# [Instructions for the task]
Could you give the data that follows again exactly, without its pictures?

# [Supplied information]

--

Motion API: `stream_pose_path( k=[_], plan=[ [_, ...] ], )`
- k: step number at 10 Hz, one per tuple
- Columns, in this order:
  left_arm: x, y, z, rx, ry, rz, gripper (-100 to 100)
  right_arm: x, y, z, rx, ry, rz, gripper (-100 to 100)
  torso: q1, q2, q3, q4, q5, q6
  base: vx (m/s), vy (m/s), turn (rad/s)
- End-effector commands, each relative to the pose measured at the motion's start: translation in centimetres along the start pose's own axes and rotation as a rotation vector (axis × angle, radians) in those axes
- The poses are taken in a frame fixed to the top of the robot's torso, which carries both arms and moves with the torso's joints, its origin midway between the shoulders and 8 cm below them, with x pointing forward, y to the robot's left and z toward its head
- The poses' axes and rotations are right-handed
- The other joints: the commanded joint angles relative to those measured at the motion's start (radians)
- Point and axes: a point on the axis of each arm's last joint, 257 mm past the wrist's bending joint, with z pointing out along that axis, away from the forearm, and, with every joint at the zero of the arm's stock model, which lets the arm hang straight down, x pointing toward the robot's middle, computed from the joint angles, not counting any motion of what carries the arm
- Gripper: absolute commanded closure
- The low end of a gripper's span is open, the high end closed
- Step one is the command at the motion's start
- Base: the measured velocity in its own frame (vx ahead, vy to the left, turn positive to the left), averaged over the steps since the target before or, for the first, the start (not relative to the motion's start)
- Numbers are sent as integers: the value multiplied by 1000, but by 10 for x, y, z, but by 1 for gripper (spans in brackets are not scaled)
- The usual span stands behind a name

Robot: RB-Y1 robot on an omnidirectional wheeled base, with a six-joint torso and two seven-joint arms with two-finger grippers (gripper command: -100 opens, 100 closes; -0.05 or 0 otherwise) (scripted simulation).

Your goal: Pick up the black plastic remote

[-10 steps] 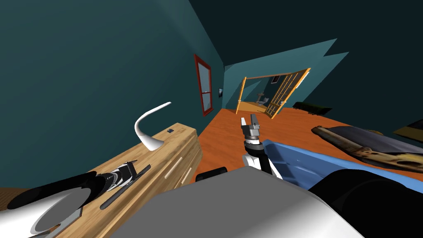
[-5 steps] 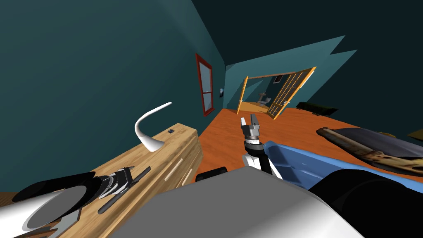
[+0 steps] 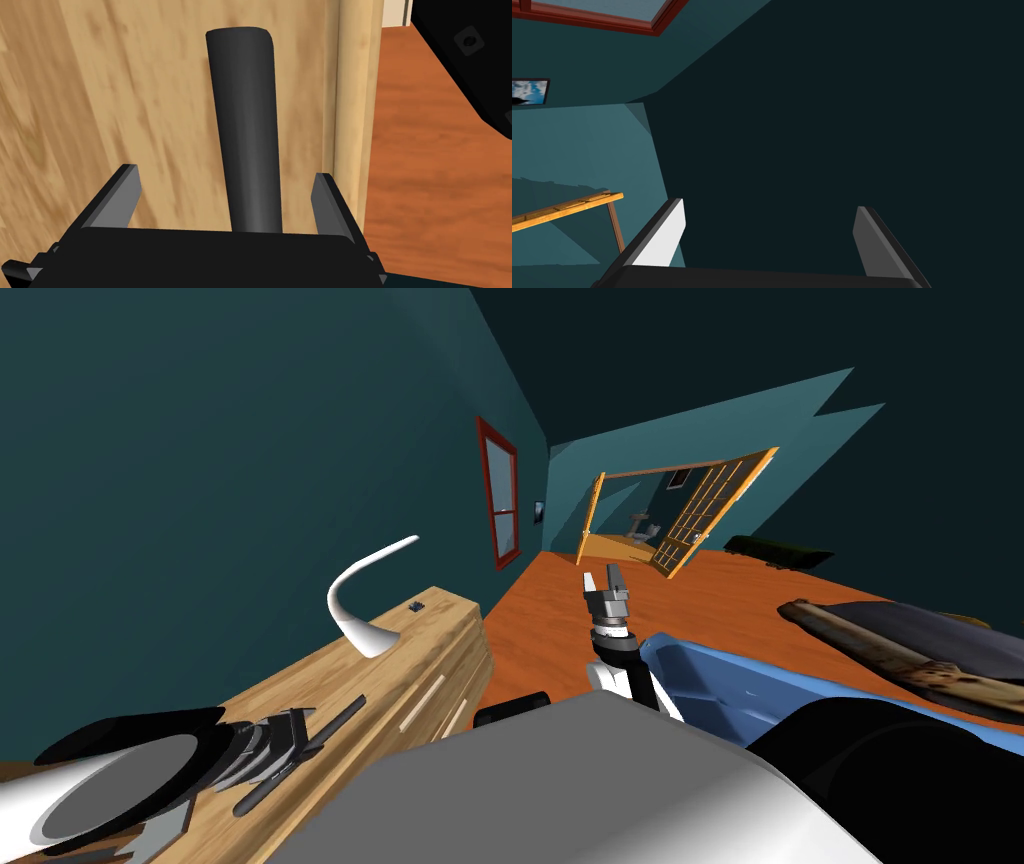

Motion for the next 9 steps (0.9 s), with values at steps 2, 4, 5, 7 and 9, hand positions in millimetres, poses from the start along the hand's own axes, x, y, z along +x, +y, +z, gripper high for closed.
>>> stream_pose_path(
  k=[2, 4, 5, 7, 9],
  plan=[
    [-13, 15, -1, -81, -44, -26, -100, 0, 0, 0, 0, 0, 0, 0, 0, 1, 0, 0, 0, 0, 40, 21, 20],
    [-20, 22, -3, -119, -65, -38, -100, 0, 0, 0, 0, 0, 0, 0, 0, 0, 0, 0, 0, 0, 55, 17, 22],
    [-25, 29, -4, -151, -83, -49, -100, 0, 0, 0, 0, 0, 0, 0, -1, 0, 0, 0, 0, 0, 33, 17, 19],
    [-34, 38, -7, -200, -112, -63, -100, 0, 0, 0, 0, 0, 0, 0, -1, 1, 1, 0, 0, 0, 38, 21, 22],
    [-35, 39, -8, -206, -116, -65, -100, 0, 0, 0, 0, 0, 0, 0, 0, 1, 0, 0, 0, 0, 28, 17, 11]
  ],
)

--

# [Task output]
Motion API: `stream_pose_path( k=[_], plan=[ [_, ...] ], )`
- k: step number at 10 Hz, one per tuple
- Columns, in this order:
  left_arm: x, y, z, rx, ry, rz, gripper (-100 to 100)
  right_arm: x, y, z, rx, ry, rz, gripper (-100 to 100)
  torso: q1, q2, q3, q4, q5, q6
  base: vx (m/s), vy (m/s), turn (rad/s)
- End-effector commands, each relative to the pose measured at the motion's start: translation in centimetres along the start pose's own axes and rotation as a rotation vector (axis × angle, radians) in those axes
- The poses are taken in a frame fixed to the top of the robot's torso, which carries both arms and moves with the torso's joints, its origin midway between the shoulders and 8 cm below them, with x pointing forward, y to the robot's left and z toward its head
- The poses' axes and rotations are right-handed
- The other joints: the commanded joint angles relative to those measured at the motion's start (radians)
- Point and axes: a point on the axis of each arm's last joint, 257 mm past the wrist's bending joint, with z pointing out along that axis, away from the forearm, and, with every joint at the zero of the arm's stock model, which lets the arm hang straight down, x pointing toward the robot's middle, computed from the joint angles, not counting any motion of what carries the arm
- Gripper: absolute commanded closure
- The low end of a gripper's span is open, the high end closed
- Step one is the command at the motion's start
- Base: the measured velocity in its own frame (vx ahead, vy to the left, turn positive to the left), averaged over the steps since the target before or, for the first, the start (not relative to the motion's start)
- Numbers are sent as integers: the value multiplied by 1000, but by 10 for x, y, z, but by 1 for gripper (spans in brackets are not scaled)
- The usual span stands behind a name

Robot: RB-Y1 robot on an omnidirectional wheeled base, with a six-joint torso and two seven-joint arms with two-finger grippers (gripper command: -100 opens, 100 closes; -0.05 or 0 otherwise) (scripted simulation).

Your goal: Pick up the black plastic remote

[-10 steps] 
[-5 steps] 
[+0 steps] 

Motion for the next 9 steps (0.9 s), with values at steps 2, 4, 5, 7 and 9, hand positions in millimetres, poses from the start along the hand's own axes, x, y, z along +x, +y, +z, gripper high for closed.
>>> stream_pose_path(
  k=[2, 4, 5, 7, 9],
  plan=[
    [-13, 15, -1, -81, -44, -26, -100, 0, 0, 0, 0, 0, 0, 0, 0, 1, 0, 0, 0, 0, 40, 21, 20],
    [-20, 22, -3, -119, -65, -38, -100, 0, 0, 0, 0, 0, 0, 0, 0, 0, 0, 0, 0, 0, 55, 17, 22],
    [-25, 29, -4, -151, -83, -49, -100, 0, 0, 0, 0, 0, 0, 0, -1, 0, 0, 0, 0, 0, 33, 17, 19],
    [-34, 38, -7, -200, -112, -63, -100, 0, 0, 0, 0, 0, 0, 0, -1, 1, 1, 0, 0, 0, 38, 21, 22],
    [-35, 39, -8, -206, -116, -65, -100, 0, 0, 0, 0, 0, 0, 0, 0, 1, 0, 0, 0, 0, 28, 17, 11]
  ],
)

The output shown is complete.